10

in the project I am currently working on we had three different types of prices depending on the age of the user (adult, child, etc...). So we had on the DB a table looking like this:

PRICES
type     Amount
A         20
B         15
C         ..
D         ..

At first we only had 4 different types of prices, so in the code, we had something like this:

Map<String, BigDecimal> prices = new HashMap<String, BigDecimal>();

Where the keys were the price type.

Recently, they added a new business rule that adds 3 subtypes to every price type, so now we have something like this:

PRICES
type   subtype  Amount
A          1      20
A          2      15
A          3      ..
B          1      ..
B          2      ..
...        ..     ..

Which of the following two options do you think is better and why?

Nested Maps

Map<String, Map<String, BigDecimal>> prices;

where the keys are the price type and subtype:

prices.get(type).get(subtype);

Combined Keys

The same map than originally:

Map<String, BigDecimal> prices;

And concatenate the keys to index the different prices:

prices.get(type+"_"+subtype);
2
  • This is more of a design question, and there is insufficient code for Code Review.

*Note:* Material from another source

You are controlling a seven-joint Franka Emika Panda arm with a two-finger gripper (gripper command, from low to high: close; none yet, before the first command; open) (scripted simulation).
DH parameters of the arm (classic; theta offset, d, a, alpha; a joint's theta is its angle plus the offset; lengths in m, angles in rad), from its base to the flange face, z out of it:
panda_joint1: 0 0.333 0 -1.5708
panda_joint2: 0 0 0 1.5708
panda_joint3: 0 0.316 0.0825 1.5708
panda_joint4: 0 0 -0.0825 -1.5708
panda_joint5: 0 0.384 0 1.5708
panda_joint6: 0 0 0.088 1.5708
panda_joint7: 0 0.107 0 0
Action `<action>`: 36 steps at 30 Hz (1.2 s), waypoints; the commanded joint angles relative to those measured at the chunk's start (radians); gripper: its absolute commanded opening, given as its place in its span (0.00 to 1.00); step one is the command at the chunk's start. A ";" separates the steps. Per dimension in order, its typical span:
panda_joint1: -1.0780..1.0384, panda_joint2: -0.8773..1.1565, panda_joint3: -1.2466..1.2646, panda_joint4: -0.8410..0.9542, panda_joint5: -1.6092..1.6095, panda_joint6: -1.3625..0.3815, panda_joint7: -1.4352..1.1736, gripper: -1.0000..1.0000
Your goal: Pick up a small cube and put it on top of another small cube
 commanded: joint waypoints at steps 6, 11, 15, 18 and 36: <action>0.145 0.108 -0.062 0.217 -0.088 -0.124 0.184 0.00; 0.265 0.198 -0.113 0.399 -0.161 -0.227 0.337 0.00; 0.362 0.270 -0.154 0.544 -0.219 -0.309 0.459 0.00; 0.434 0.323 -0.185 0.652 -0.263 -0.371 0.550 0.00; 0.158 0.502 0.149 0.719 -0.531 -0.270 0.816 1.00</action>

Jul 16 '14 at 17:28
  • A small note: your proposed combined key can lead to problems down the road, e.g. needing a '_' in one price type. Consider instead having a class PriceKey{ PriceType type; PriceSubtype subtype; } key. This can then be easily further extended
    – Caleth
    Sep 28 '16 at 9:43
11

Both nested and combined keys have their places. bowmore gives a pro argument for composite keys, and a con argument for nested maps. Let me provide the loyal opposition:

Composite map keys work great when you're looking up a specific known item.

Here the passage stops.